(EXERCISE): Look through the records below, and copy out every line that holds the string "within".

(Items from a data source)
========================================================================

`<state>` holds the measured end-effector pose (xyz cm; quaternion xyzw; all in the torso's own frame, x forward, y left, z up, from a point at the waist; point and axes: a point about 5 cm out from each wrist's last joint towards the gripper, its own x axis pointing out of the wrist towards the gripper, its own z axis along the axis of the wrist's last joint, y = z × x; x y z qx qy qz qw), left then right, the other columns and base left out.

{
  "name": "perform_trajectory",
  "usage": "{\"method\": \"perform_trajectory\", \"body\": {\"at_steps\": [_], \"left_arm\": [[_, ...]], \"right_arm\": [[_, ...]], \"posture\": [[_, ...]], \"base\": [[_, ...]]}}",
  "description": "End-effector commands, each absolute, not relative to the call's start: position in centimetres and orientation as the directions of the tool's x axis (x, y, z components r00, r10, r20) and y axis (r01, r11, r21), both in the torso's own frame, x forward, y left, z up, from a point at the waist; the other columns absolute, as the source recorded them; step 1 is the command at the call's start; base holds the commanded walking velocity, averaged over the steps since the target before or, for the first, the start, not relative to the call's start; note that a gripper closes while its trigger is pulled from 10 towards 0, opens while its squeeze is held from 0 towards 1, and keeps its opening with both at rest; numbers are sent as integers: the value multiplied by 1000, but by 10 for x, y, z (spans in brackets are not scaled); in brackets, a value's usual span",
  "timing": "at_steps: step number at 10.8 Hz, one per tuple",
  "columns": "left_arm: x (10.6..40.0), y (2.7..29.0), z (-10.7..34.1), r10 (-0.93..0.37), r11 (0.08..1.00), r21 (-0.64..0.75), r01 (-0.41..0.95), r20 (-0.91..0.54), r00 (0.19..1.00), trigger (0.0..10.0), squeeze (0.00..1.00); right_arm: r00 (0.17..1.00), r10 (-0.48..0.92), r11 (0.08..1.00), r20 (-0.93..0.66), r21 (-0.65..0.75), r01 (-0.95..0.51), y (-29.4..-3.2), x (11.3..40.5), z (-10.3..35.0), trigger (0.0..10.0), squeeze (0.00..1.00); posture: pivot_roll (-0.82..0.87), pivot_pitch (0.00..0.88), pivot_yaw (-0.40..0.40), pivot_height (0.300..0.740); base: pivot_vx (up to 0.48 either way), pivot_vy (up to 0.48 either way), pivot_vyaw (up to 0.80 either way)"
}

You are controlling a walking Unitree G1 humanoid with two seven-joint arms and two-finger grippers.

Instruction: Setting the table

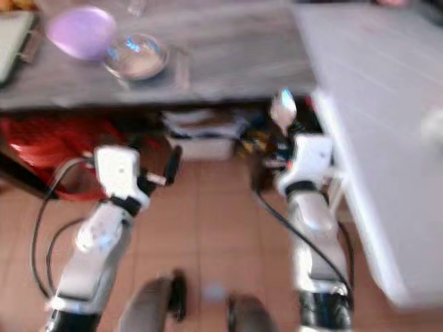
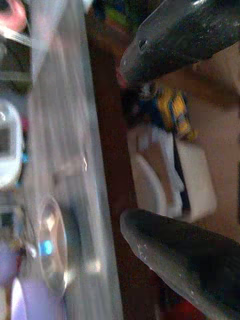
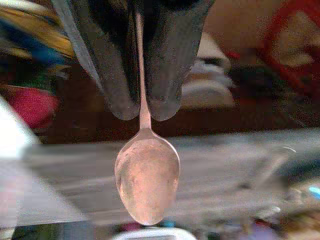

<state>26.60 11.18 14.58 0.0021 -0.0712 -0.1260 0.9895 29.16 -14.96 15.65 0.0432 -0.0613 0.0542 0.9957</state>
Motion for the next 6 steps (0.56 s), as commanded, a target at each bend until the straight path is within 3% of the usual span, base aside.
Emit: {"method": "perform_trajectory", "body": {"at_steps": [1,2,5,6], "left_arm": [[263,111,143,-246,969,17,246,121,962,10000,0],[260,112,141,-245,969,13,245,115,963,10000,0],[257,118,133,-198,980,-9,199,80,977,10000,0],[256,117,131,-195,980,-19,196,75,978,10000,0]], "right_arm": [[990,74,994,117,68,-82,-158,287,153,10000,0],[989,85,993,121,66,-93,-154,286,154,10000,0],[990,80,994,118,71,-88,-151,287,151,10000,0],[991,67,994,117,74,-76,-153,287,150,10000,0]], "posture": [[-9,247,12,740],[-16,249,12,740],[-17,231,15,740],[-17,214,14,740]], "base": [[480,0,0],[480,0,0],[477,0,646],[446,0,0]]}}
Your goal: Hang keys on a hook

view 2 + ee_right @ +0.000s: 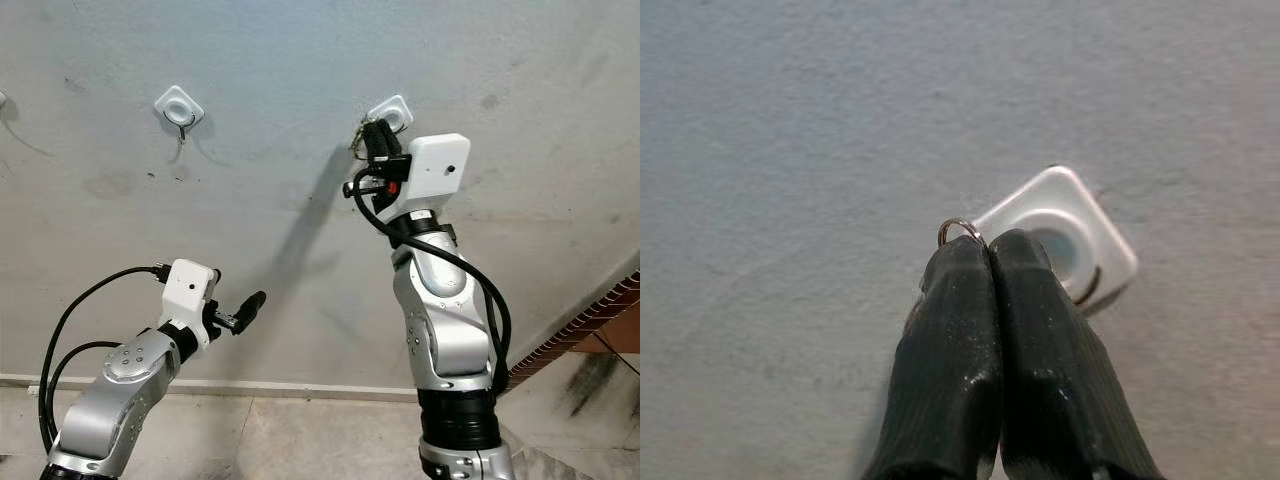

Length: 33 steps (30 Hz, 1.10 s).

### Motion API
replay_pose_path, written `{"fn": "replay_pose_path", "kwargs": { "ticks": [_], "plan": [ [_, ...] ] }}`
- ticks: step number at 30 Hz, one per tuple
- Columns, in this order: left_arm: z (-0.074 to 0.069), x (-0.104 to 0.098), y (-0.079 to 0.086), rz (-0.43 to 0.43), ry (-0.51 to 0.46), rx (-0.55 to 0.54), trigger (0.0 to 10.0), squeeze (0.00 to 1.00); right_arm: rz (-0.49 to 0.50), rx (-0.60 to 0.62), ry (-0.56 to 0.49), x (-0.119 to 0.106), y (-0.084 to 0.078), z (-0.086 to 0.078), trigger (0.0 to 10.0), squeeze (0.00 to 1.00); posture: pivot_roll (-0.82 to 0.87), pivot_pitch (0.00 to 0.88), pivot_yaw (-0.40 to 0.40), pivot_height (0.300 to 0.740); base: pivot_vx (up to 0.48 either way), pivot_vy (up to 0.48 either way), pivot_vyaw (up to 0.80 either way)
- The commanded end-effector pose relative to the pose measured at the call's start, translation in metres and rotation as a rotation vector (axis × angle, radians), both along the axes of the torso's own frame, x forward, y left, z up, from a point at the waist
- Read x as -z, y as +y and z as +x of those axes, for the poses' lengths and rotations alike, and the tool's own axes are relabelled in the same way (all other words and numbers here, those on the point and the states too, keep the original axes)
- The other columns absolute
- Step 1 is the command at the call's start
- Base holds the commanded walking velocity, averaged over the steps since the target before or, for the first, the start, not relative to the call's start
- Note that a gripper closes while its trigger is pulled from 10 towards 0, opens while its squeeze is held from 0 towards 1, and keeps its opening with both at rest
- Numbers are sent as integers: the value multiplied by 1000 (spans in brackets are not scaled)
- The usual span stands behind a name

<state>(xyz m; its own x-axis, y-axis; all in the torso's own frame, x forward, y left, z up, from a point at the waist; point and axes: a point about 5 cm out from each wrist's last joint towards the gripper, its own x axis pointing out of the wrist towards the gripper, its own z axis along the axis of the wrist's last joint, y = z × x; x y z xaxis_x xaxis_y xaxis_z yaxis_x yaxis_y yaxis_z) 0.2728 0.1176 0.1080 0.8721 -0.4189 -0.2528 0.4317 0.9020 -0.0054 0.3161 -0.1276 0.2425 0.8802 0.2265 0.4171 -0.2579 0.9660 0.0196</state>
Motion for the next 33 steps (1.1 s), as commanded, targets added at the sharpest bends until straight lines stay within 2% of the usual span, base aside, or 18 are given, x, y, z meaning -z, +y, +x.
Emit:
{"fn": "replay_pose_path", "kwargs": {
  "ticks": [1, 9, 14, 24, 33],
  "plan": [
    [0, 0, 0, 6, 2, 5, 10000, 0, -18, 1, -43, -14, 0, -4, 10000, 0, 150, 60, -44, 740, 0, 0, 0],
    [1, 0, 2, 14, 1, 9, 10000, 0, -22, -83, -77, -27, 11, -18, 10000, 0, 147, 58, -41, 740, 0, 0, 0],
    [0, 1, 1, 13, 3, 10, 10000, 0, -36, -129, -71, -26, 16, -25, 10000, 0, 145, 59, -41, 740, 0, 0, 0],
    [0, 1, 2, 15, 5, 10, 10000, 0, -121, -104, -11, -13, 5, -27, 10000, 0, 144, 61, -40, 740, 0, 0, 0],
    [0, 1, 2, 17, 8, 12, 10000, 0, -162, -15, -11, -12, -3, -18, 10000, 0, 146, 63, -40, 740, 0, 0, 0]
  ]
}}
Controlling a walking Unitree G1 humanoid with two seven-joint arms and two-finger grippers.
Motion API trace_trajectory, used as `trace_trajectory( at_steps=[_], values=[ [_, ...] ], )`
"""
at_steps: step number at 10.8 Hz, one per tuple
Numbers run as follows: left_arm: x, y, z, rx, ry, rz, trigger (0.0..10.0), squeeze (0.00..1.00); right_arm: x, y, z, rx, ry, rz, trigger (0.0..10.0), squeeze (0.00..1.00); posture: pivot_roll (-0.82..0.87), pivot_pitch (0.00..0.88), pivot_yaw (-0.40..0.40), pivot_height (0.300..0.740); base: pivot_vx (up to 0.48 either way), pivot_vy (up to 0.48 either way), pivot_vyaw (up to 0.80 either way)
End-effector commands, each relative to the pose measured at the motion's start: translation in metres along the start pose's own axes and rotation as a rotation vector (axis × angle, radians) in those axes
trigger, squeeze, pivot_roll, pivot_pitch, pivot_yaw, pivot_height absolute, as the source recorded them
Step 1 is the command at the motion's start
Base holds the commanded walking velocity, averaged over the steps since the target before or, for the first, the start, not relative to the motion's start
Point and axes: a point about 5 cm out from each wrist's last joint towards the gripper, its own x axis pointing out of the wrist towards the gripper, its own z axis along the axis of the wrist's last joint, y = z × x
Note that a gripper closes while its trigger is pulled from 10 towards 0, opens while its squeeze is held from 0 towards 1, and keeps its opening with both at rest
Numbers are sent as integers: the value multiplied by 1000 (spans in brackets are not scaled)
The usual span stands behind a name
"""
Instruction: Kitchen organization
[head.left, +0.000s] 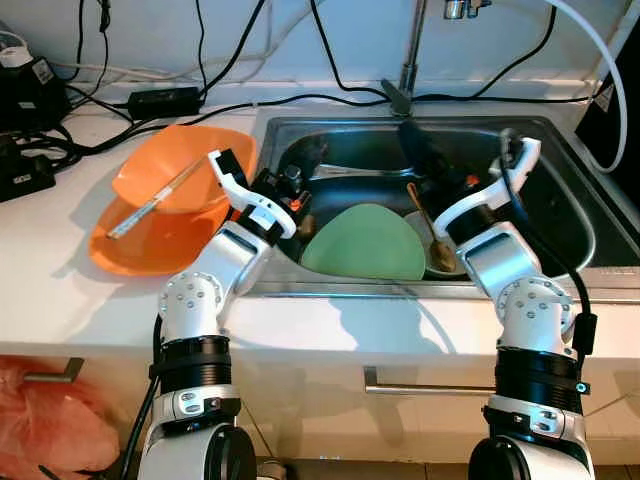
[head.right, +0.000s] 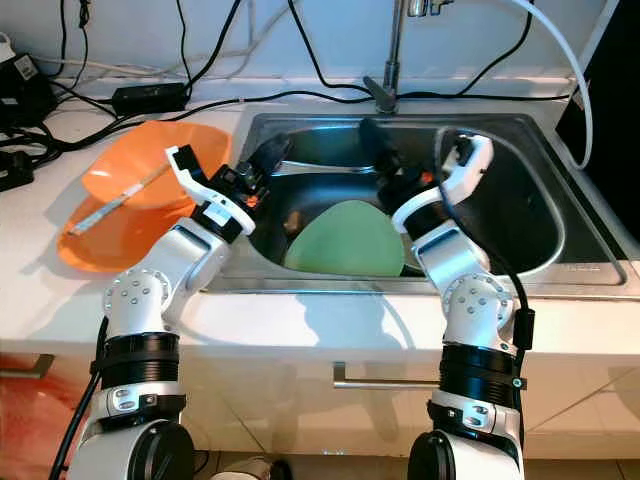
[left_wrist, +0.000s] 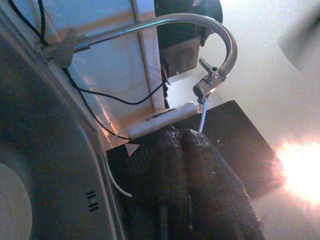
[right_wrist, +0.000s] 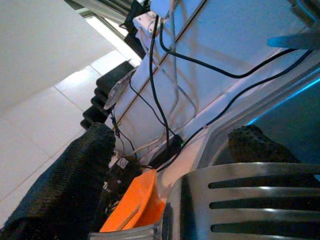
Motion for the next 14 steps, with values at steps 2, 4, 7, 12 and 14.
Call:
trace_trajectory(
  at_steps=[2, 4, 7, 12, 14],
  values=[
    [9, 4, -9, -26, 12, -15, 0, 0, 5, 4, 5, 5, -26, 5, 0, 0, 121, 31, 67, 740, 0, 0, 0],
    [6, 12, 0, -13, -14, 6, 0, 0, 6, 2, 7, 2, -31, -9, 0, 0, 119, 31, 67, 740, 0, 0, 0],
    [2, 11, 3, 10, -26, 5, 0, 0, 7, 1, 9, -3, -35, -21, 0, 0, 116, 29, 69, 740, 0, 0, 0],
    [-3, 34, 9, 76, -70, 112, 0, 0, 8, -2, 12, -10, -38, -38, 0, 0, 115, 23, 61, 740, 0, 0, 0],
    [-11, 39, 9, 96, -71, 122, 0, 0, 9, -1, 12, -12, -37, -39, 0, 0, 113, 21, 61, 740, 0, 0, 0]
  ],
)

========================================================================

(SOLUTION):
Motion for the next 6 steps (0.56 s), as commanded, a target at each bend until the straight path is within 3% of the usual span, base aside.
Motion for the next 33 steps (1.1 s), as commanded, targets added at the sharpest bends until straight lines stay within 2% of the usual span, base aside, or 18 are given, x, y, z meaning -z, +y, +x.

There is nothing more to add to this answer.